Task to carry out. Every line below should be copied exactly; drop the pictures.

Material provided.
>>>

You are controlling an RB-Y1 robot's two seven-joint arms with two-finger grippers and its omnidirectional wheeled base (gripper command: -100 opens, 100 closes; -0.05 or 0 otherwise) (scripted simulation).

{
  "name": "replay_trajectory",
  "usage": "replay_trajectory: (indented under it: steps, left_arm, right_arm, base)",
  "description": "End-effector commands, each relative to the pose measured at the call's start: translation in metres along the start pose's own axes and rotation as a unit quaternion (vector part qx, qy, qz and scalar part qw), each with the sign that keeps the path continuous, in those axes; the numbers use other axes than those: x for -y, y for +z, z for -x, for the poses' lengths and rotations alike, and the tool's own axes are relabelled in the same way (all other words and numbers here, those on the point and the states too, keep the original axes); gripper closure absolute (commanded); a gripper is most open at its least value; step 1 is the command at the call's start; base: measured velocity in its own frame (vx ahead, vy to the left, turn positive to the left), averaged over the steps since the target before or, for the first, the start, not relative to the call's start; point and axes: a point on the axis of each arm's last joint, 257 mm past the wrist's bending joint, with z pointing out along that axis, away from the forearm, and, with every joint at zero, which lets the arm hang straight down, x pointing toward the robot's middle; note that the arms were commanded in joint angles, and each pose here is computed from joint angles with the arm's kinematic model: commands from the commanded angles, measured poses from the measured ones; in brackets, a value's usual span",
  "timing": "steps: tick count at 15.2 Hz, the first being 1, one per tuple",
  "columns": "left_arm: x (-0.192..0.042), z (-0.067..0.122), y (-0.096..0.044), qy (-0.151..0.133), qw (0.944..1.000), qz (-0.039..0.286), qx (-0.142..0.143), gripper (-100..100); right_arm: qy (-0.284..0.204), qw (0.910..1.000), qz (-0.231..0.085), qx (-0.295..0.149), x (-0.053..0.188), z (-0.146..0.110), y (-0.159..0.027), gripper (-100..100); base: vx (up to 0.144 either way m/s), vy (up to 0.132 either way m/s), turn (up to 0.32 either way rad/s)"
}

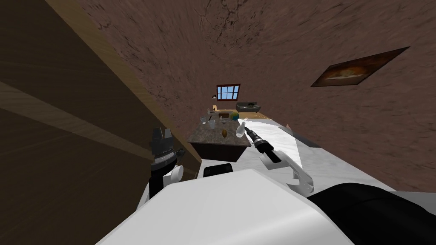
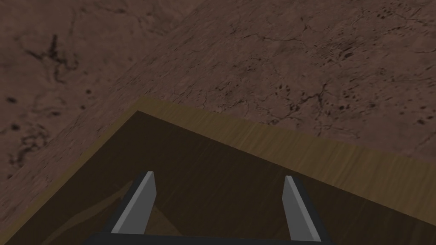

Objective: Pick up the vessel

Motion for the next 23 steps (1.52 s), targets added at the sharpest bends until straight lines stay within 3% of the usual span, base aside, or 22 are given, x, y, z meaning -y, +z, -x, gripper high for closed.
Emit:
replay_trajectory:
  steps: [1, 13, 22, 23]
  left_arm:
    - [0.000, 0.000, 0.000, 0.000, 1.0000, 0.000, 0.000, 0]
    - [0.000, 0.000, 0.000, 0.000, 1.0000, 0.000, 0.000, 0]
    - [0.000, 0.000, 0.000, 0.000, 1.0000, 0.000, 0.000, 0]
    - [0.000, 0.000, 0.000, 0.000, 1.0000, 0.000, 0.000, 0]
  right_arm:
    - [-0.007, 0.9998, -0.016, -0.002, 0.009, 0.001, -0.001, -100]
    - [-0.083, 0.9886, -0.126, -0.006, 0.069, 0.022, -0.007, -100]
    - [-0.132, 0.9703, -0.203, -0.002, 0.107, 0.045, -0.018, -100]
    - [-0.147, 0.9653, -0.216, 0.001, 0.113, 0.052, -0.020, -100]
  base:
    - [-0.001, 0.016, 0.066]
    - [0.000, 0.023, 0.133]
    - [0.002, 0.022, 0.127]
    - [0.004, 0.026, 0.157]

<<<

Output for this task.
You are controlling an RB-Y1 robot's two seven-joint arms with two-finger grippers and its omnidirectional wheeled base (gripper command: -100 opens, 100 closes; -0.05 or 0 otherwise) (scripted simulation).

{
  "name": "replay_trajectory",
  "usage": "replay_trajectory: (indented under it: steps, left_arm, right_arm, base)",
  "description": "End-effector commands, each relative to the pose measured at the call's start: translation in metres along the start pose's own axes and rotation as a unit quaternion (vector part qx, qy, qz and scalar part qw), each with the sign that keeps the path continuous, in those axes; the numbers use other axes than those: x for -y, y for +z, z for -x, for the poses' lengths and rotations alike, and the tool's own axes are relabelled in the same way (all other words and numbers here, those on the point and the states too, keep the original axes); gripper closure absolute (commanded); a gripper is most open at its least value; step 1 is the command at the call's start; base: measured velocity in its own frame (vx ahead, vy to the left, turn positive to the left), averaged over the steps since the target before or, for the first, the start, not relative to the call's start; point and axes: a point on the axis of each arm's last joint, 257 mm past the wrist's bending joint, with z pointing out along that axis, away from the forearm, and, with every joint at zero, which lets the arm hang straight down, x pointing toward the robot's middle; note that the arms were commanded in joint angles, and each pose here is computed from joint angles with the arm's kinematic model: commands from the commanded angles, measured poses from the measured ones; in brackets, a value's usual span",
  "timing": "steps: tick count at 15.2 Hz, the first being 1, one per tuple",
  "columns": "left_arm: x (-0.192..0.042), z (-0.067..0.122), y (-0.096..0.044), qy (-0.151..0.133), qw (0.944..1.000), qz (-0.039..0.286), qx (-0.142..0.143), gripper (-100..100); right_arm: qy (-0.284..0.204), qw (0.910..1.000), qz (-0.231..0.085), qx (-0.295..0.149), x (-0.053..0.188), z (-0.146..0.110), y (-0.159..0.027), gripper (-100..100); base: vx (up to 0.144 either way m/s), vy (up to 0.132 either way m/s), turn (up to 0.32 either way rad/s)"
}


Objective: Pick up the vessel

Motion for the next 23 steps (1.52 s), targets added at the sharpest bends until straight lines stay within 3% of the usual span, base aside, or 22 are given, x, y, z meaning -y, +z, -x, gripper high for closed.
Emit:
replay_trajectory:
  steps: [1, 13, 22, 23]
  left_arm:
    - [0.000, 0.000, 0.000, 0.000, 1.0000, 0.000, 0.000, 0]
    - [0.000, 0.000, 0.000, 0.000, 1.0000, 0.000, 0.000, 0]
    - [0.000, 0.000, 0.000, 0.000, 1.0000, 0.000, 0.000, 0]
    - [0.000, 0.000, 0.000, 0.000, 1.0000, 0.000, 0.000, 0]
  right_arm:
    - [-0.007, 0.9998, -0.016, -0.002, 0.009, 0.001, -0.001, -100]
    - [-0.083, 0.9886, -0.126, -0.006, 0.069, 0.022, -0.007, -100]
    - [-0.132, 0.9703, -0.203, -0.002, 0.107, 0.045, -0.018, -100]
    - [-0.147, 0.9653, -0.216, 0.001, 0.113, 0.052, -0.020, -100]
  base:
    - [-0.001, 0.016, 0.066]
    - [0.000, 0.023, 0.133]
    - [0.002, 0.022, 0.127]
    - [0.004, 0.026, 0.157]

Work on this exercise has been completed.